Data provided START

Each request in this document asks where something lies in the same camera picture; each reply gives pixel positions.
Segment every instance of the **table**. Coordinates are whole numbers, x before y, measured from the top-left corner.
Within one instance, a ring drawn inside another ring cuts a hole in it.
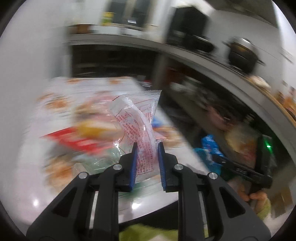
[[[123,83],[117,85],[114,82],[110,84],[108,78],[90,78],[84,84],[92,85],[92,91],[94,92],[101,90],[120,90],[123,92],[142,90],[142,87],[133,78],[121,80]],[[71,88],[66,88],[66,81],[66,77],[54,78],[47,92],[63,92],[63,94],[67,93],[69,95],[79,93],[83,95],[85,86],[78,82],[73,83]],[[157,108],[155,116],[164,124],[172,124],[160,108]],[[64,123],[54,119],[51,121],[54,125],[44,126],[44,123],[35,121],[38,118],[42,118],[42,114],[37,104],[31,118],[31,126],[25,134],[19,153],[15,188],[12,190],[16,197],[15,200],[12,200],[15,207],[14,216],[27,225],[30,225],[57,195],[46,184],[46,174],[43,171],[50,150],[55,144],[40,137],[65,127]],[[179,163],[190,167],[195,172],[208,173],[207,167],[185,139],[180,147],[170,148],[166,152],[176,155]],[[161,186],[160,176],[155,176],[137,184],[134,192],[119,195],[119,223],[149,214],[177,200],[178,193],[165,193]]]

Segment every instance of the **red package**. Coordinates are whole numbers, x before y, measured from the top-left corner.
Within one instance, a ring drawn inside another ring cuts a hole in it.
[[[97,155],[102,150],[113,146],[113,142],[106,142],[106,140],[100,141],[82,138],[78,135],[74,127],[56,131],[45,136],[61,143],[64,146],[70,147],[75,151],[82,151],[92,155]]]

Data provided END

- _What needs to be done_: Filter the records for the string "measured" and copy every line that holds it.

- _Result of this exercise_:
Segment every instance of the **table**. Coordinates are whole numbers, x before y, measured from the top-left corner.
Segment every instance of the **red package**. Coordinates are whole numbers, x before y, measured from the top-left corner.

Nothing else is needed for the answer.